Instructions for the task: From the data below, tally each line that has "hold" in it, then give that tally without comment.
··· Exercise inputs
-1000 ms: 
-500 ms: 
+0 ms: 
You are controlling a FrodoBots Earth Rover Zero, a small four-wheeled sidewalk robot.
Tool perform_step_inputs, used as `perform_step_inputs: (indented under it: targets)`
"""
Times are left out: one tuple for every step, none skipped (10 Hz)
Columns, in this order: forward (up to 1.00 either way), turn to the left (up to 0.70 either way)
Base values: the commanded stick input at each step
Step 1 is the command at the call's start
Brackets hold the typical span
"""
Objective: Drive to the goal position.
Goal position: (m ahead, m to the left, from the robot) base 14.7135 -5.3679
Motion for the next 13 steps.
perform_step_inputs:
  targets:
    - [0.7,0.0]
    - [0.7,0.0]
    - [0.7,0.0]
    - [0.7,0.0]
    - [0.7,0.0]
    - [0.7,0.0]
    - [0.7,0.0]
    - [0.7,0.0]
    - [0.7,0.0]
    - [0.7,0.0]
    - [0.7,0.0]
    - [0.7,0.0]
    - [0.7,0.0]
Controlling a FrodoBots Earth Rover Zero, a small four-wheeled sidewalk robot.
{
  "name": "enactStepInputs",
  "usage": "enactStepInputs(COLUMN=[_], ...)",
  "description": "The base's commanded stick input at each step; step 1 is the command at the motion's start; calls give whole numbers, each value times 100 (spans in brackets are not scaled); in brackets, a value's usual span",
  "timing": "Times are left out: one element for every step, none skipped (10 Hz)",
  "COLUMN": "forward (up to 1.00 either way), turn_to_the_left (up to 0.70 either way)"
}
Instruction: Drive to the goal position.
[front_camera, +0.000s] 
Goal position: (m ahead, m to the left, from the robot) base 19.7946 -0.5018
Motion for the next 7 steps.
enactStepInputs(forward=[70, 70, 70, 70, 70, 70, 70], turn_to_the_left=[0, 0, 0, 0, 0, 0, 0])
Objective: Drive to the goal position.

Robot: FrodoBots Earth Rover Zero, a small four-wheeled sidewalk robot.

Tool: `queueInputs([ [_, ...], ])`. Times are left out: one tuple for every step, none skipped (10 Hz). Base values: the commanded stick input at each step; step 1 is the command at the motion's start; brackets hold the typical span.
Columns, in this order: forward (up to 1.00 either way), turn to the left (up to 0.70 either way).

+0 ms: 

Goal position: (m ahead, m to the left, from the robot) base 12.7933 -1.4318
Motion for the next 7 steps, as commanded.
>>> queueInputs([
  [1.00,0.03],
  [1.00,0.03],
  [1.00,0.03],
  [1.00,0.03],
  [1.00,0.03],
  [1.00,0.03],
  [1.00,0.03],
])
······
Answer space: 2